[AVAILABLE RECORDS Boundary: Start]
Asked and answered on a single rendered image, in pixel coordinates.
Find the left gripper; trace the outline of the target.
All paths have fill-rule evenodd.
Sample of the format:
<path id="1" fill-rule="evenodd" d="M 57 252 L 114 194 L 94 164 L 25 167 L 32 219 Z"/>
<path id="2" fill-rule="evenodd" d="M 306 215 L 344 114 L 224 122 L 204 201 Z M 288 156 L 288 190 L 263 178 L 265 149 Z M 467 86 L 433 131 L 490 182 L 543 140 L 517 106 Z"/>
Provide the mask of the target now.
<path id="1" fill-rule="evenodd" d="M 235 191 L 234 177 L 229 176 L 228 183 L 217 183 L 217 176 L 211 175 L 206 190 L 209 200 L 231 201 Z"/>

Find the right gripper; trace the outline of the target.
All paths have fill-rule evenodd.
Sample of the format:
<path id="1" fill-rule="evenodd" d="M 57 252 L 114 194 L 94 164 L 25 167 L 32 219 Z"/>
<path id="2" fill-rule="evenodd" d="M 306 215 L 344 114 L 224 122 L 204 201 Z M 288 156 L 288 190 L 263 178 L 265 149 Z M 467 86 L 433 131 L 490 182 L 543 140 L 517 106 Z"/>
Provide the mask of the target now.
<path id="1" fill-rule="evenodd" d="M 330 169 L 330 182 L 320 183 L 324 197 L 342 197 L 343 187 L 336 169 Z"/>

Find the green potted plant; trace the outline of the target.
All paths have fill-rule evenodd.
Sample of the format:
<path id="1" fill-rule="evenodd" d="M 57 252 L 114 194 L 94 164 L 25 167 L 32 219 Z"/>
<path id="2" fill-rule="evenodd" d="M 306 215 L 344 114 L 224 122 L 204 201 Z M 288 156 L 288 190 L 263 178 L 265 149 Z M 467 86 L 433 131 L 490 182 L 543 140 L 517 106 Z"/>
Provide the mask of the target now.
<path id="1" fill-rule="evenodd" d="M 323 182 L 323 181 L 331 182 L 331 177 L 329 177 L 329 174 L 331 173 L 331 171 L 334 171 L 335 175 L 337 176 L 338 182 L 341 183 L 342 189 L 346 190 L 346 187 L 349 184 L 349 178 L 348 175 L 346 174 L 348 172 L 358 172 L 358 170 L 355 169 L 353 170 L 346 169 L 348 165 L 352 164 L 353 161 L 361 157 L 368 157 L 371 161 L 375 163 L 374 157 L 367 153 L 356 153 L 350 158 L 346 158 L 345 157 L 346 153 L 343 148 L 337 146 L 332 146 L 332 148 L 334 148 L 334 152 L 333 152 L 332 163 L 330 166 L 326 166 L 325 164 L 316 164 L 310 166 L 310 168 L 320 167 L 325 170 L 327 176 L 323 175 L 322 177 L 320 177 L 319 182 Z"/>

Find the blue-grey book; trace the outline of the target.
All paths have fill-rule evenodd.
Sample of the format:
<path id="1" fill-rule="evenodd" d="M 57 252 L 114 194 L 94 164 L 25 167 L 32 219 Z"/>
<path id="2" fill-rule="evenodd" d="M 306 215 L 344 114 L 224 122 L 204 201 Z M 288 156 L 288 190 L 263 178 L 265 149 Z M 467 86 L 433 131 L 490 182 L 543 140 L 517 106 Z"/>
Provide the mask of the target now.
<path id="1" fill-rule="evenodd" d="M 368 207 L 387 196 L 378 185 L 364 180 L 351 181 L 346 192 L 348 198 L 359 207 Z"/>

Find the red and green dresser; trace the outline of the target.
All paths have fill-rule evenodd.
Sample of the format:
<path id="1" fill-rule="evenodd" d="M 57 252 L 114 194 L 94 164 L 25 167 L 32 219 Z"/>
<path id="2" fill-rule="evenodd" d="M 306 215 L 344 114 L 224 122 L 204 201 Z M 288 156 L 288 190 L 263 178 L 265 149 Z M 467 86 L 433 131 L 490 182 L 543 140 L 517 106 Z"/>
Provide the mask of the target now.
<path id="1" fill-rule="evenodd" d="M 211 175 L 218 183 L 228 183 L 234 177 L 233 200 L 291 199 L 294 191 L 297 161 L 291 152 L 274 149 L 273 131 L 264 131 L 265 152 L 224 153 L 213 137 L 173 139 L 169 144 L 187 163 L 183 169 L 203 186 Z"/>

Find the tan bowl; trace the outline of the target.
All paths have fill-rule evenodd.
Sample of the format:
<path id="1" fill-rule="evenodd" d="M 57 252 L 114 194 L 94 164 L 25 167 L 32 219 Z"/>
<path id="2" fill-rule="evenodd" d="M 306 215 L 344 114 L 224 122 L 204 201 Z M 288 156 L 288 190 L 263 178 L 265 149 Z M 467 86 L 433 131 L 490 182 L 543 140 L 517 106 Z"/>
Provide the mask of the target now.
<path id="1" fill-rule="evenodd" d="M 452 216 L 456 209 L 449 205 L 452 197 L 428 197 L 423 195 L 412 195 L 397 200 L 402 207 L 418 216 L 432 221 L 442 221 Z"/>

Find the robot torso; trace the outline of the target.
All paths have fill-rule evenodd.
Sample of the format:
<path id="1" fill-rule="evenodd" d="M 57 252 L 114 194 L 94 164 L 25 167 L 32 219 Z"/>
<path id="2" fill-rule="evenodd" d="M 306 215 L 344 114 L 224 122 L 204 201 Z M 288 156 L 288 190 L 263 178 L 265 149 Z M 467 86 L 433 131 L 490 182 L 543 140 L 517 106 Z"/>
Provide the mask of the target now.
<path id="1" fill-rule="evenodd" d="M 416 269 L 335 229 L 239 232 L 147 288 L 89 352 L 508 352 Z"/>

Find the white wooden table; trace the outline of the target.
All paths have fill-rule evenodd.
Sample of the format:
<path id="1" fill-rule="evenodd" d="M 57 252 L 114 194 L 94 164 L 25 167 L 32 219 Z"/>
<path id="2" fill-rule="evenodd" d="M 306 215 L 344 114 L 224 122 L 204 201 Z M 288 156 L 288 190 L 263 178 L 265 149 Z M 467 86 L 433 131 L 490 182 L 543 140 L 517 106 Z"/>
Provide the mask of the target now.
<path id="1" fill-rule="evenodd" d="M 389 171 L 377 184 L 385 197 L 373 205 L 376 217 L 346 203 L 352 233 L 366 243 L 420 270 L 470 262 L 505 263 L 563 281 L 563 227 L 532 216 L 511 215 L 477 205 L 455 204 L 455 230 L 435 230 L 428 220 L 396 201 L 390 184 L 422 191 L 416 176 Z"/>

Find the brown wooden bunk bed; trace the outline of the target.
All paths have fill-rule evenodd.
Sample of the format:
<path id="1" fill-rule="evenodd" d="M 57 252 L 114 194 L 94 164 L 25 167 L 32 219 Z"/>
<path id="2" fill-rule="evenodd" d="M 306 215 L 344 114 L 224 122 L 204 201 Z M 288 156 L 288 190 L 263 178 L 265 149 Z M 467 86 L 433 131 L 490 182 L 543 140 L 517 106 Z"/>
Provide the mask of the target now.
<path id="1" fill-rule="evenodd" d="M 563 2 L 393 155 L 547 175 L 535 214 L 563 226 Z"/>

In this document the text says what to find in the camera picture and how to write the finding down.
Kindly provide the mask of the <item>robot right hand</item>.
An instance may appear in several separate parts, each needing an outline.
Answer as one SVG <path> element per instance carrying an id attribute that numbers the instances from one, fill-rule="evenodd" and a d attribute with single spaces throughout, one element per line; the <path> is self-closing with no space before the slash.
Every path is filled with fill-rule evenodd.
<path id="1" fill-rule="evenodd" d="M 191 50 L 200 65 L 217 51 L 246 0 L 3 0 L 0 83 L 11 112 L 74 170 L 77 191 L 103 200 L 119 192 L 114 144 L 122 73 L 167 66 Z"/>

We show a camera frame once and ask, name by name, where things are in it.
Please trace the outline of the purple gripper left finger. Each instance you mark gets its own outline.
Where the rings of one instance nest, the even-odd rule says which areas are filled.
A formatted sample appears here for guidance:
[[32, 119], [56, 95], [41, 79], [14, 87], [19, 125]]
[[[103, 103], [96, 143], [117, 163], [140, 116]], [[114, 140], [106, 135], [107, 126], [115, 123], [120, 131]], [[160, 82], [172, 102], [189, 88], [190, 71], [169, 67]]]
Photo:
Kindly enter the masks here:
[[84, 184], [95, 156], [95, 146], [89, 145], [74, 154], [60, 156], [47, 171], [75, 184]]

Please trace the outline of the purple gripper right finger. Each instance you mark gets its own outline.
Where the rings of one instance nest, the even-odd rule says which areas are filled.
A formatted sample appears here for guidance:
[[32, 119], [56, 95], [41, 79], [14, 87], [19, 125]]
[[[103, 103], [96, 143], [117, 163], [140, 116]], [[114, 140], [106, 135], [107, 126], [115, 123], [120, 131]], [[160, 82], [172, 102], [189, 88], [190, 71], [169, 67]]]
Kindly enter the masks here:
[AVAILABLE RECORDS Boundary: End]
▶ [WORK REQUEST]: For an answer, give a copy of every line in the listing that holds the word "green".

▶ [SOLUTION TO THIS EXERCISE]:
Find the green potted plant; trace the outline of the target.
Find the red and green dresser; trace the outline of the target.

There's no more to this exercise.